[Collected data]
—————
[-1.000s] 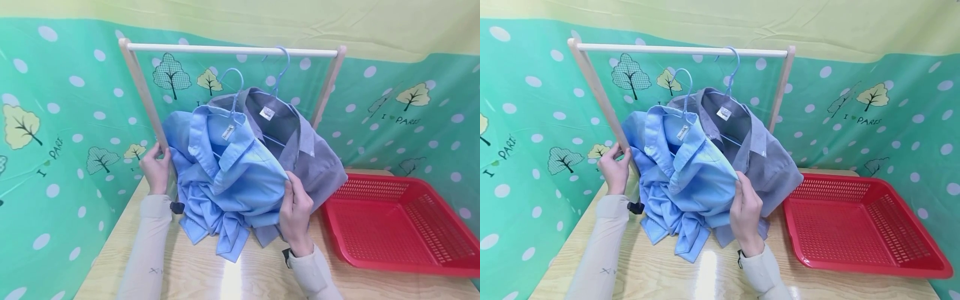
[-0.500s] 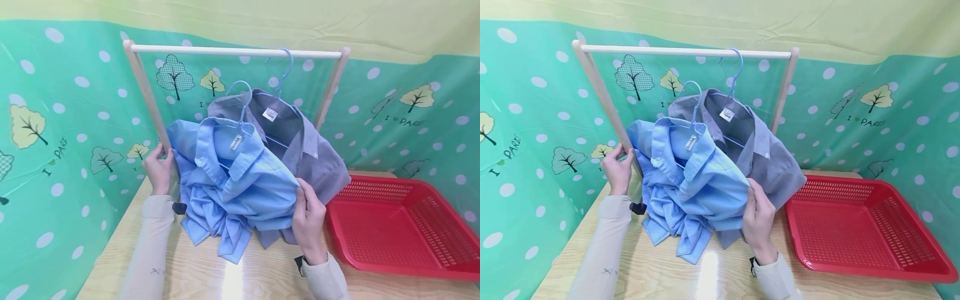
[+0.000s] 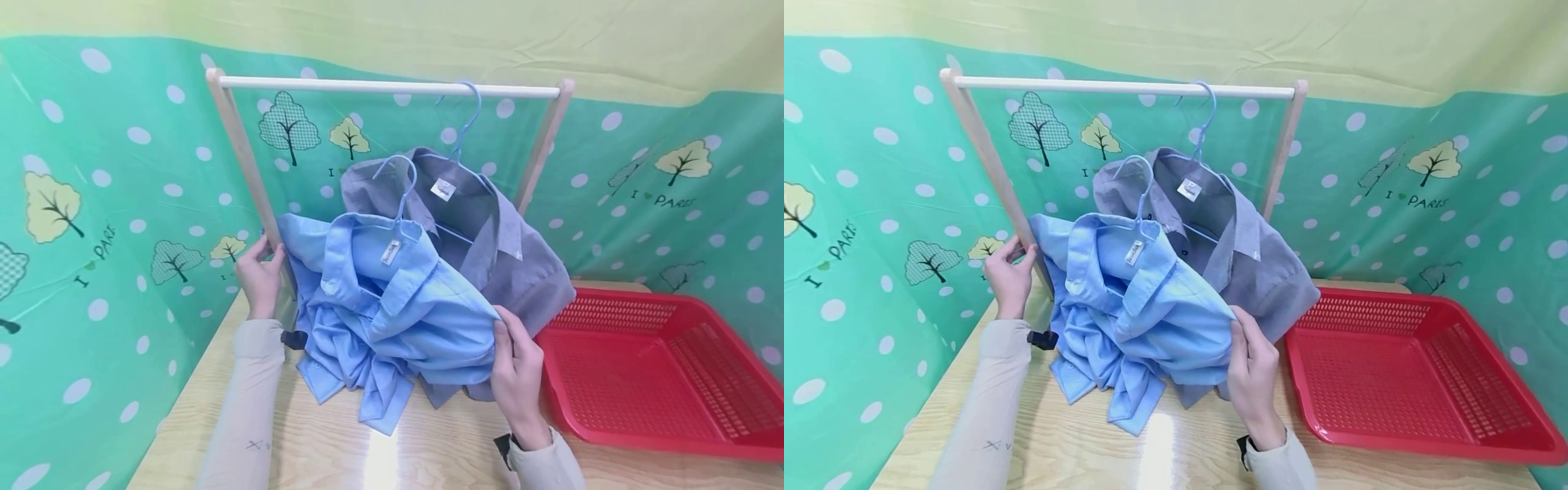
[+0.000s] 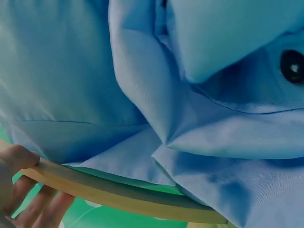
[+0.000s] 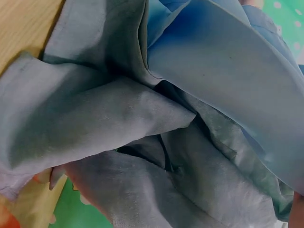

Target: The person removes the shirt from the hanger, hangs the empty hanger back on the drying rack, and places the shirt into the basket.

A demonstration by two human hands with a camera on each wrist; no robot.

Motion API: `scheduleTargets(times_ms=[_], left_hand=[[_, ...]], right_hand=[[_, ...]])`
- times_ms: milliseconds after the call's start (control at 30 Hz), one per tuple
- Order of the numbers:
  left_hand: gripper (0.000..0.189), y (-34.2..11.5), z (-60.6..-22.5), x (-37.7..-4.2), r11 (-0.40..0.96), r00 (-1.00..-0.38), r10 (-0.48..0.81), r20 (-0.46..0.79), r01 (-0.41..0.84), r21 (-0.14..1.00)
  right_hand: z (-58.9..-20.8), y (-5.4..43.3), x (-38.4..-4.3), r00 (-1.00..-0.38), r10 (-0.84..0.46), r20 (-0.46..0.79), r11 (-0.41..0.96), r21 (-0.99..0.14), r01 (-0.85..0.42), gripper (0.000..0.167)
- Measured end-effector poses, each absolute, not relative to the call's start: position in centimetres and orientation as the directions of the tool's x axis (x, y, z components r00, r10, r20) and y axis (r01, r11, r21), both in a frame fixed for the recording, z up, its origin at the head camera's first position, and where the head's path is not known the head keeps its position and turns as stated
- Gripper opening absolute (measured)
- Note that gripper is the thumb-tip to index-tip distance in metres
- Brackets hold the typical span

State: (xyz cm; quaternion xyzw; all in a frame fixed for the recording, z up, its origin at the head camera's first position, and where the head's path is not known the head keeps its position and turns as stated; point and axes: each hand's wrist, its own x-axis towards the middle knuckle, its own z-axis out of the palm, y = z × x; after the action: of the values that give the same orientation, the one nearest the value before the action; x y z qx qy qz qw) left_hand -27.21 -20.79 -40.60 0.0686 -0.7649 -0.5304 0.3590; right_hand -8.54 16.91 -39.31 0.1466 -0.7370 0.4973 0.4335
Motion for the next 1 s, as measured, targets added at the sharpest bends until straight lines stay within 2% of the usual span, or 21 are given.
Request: scheduleTargets(times_ms=[267, 500, 733, 867, 1000], left_hand=[[0.036, -20.9, -40.4, -27.0, 0.409, -0.765, -0.478, 0.432, 0.242, 0.880], [0.032, -21.2, -40.3, -26.8, 0.436, -0.778, -0.435, 0.453, 0.258, 0.862], [0.033, -21.8, -40.1, -26.4, 0.436, -0.815, -0.370, 0.446, 0.272, 0.858], [0.041, -21.9, -39.8, -26.1, 0.408, -0.825, -0.363, 0.433, 0.278, 0.870], [0.057, -21.3, -39.4, -25.3, 0.380, -0.790, -0.361, 0.496, 0.361, 0.852]], right_hand=[[-39.9, 17.4, -7.9, -0.612, 0.228, 0.757, 0.444, -0.640, -0.626, 0.036], [-40.0, 17.7, -7.2, -0.684, 0.253, 0.684, 0.407, -0.717, -0.566, 0.031], [-40.3, 18.2, -7.0, -0.648, 0.234, 0.725, 0.408, -0.678, -0.612, 0.032], [-40.6, 18.6, -6.7, -0.686, 0.240, 0.687, 0.404, -0.713, -0.573, 0.031], [-40.7, 18.9, -6.7, -0.728, 0.244, 0.641, 0.403, -0.750, -0.524, 0.029]])
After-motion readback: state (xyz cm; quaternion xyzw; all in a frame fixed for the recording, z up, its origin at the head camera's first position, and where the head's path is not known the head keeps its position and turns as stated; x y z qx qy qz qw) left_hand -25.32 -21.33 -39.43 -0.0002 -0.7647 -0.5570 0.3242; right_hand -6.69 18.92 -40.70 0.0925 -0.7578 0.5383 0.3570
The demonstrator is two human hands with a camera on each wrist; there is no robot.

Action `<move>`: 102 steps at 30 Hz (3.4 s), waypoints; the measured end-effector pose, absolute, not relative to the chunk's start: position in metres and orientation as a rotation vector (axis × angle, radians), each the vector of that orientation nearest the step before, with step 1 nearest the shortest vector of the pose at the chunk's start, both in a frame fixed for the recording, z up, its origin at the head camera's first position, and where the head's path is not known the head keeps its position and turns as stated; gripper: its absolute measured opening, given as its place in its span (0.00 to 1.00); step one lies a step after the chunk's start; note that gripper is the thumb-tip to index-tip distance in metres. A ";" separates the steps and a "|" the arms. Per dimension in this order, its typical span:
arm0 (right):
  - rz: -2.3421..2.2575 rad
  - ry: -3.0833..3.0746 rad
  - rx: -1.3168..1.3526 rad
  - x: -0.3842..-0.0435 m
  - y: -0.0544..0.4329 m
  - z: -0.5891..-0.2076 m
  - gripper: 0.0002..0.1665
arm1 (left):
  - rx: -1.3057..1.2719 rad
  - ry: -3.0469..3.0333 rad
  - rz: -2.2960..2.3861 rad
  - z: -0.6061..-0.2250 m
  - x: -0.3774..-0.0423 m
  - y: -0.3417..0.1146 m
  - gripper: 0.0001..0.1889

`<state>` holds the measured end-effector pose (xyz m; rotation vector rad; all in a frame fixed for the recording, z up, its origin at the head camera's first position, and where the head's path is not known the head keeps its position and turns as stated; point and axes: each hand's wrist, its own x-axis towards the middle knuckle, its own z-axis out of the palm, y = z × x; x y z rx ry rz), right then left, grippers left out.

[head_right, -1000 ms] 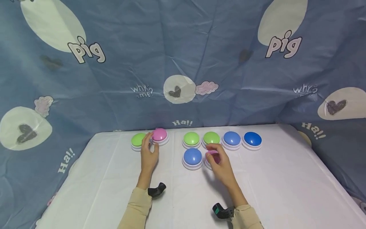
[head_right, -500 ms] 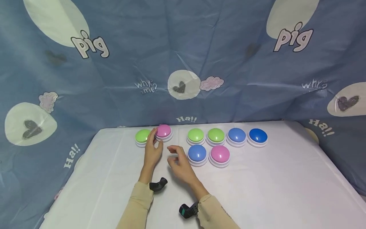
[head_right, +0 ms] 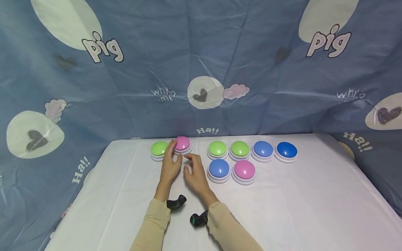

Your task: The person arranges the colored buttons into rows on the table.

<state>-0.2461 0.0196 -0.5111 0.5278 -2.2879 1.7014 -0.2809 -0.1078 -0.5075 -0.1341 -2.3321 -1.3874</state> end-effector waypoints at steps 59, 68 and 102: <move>1.403 -2.515 0.504 -0.279 0.018 -0.503 0.37 | -0.125 -2.395 -1.392 -0.507 -0.265 -0.132 0.34; 1.553 -2.520 0.523 -0.267 0.026 -0.504 0.39 | -0.261 -2.337 -1.643 -0.511 -0.254 -0.146 0.33; 1.939 -2.272 0.545 -0.201 0.070 -0.448 0.37 | -0.552 -2.426 -1.861 -0.436 -0.223 -0.128 0.30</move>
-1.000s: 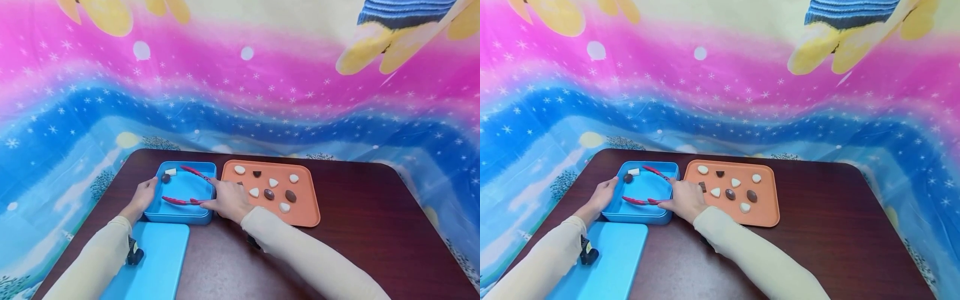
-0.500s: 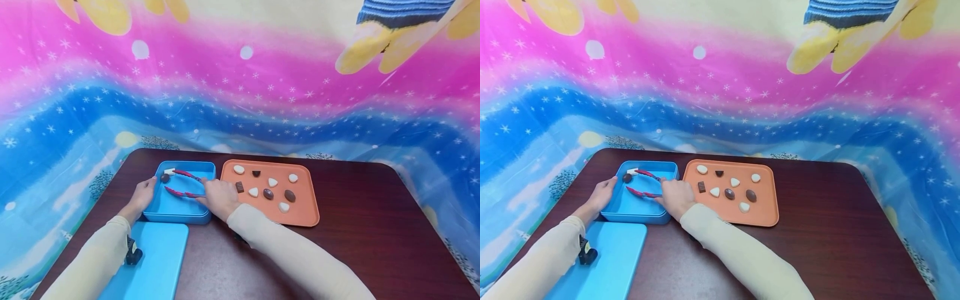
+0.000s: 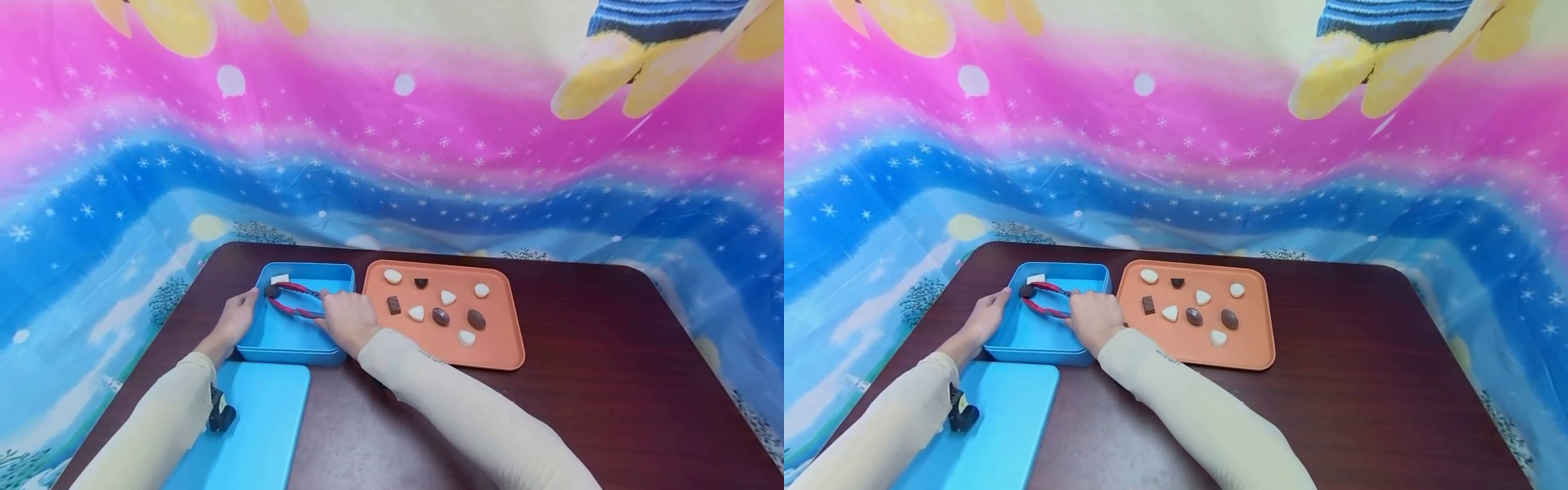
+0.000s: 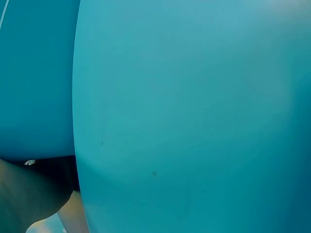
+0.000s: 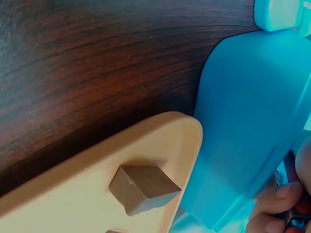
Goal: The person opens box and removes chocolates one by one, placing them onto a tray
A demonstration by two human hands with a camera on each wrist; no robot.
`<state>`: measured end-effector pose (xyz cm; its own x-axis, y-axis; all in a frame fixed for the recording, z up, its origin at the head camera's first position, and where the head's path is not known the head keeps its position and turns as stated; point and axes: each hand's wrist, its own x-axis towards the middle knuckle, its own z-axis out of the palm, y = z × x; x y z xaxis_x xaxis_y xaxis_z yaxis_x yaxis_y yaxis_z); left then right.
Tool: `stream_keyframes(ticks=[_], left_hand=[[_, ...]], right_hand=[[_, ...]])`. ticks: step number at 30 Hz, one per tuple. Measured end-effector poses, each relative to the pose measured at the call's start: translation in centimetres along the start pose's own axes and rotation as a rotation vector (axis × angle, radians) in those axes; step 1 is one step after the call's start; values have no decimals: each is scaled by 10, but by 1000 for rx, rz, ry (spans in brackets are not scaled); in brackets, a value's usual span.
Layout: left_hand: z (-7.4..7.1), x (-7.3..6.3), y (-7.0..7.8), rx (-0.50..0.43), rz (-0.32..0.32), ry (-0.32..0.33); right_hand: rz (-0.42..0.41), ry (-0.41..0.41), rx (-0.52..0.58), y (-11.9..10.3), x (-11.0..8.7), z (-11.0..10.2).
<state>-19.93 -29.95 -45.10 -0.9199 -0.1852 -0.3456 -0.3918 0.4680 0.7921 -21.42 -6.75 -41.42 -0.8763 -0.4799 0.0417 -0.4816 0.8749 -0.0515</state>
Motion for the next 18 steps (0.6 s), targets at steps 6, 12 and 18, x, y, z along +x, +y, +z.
stream_keyframes(ticks=[6, 12, 18], left_hand=[[1, 1, 0, -1, 2, 0], [1, 1, -1, -7, 5, -5], [1, 0, -1, -4, 7, 2]], right_hand=[[21, -26, 69, 2, 0, -1], [52, -63, 213, 6, 1, -1], [89, -113, 396, 12, 1, -7]])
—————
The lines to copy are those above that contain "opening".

- Gripper opening absolute (measured)
Action `<move>`: 102 steps at 30 Hz (3.4 s), waypoints; the measured end-effector pose, absolute, not relative to the chunk's start: position in metres and orientation as a rotation vector (axis × angle, radians), each the vector of that orientation nearest the step before, with step 1 nearest the shortest vector of the pose at the chunk's start, both in a frame fixed for the recording, z up, its origin at the head camera's first position, and where the head's path is not known the head keeps its position and turns as stated; gripper: its absolute measured opening, given as its place in its span (0.00 to 1.00); step one lies a step after the chunk's start; note that gripper is the thumb-tip to index-tip distance in metres. A ";" separates the steps and a "|" the arms. Per dimension in this order, its typical span:

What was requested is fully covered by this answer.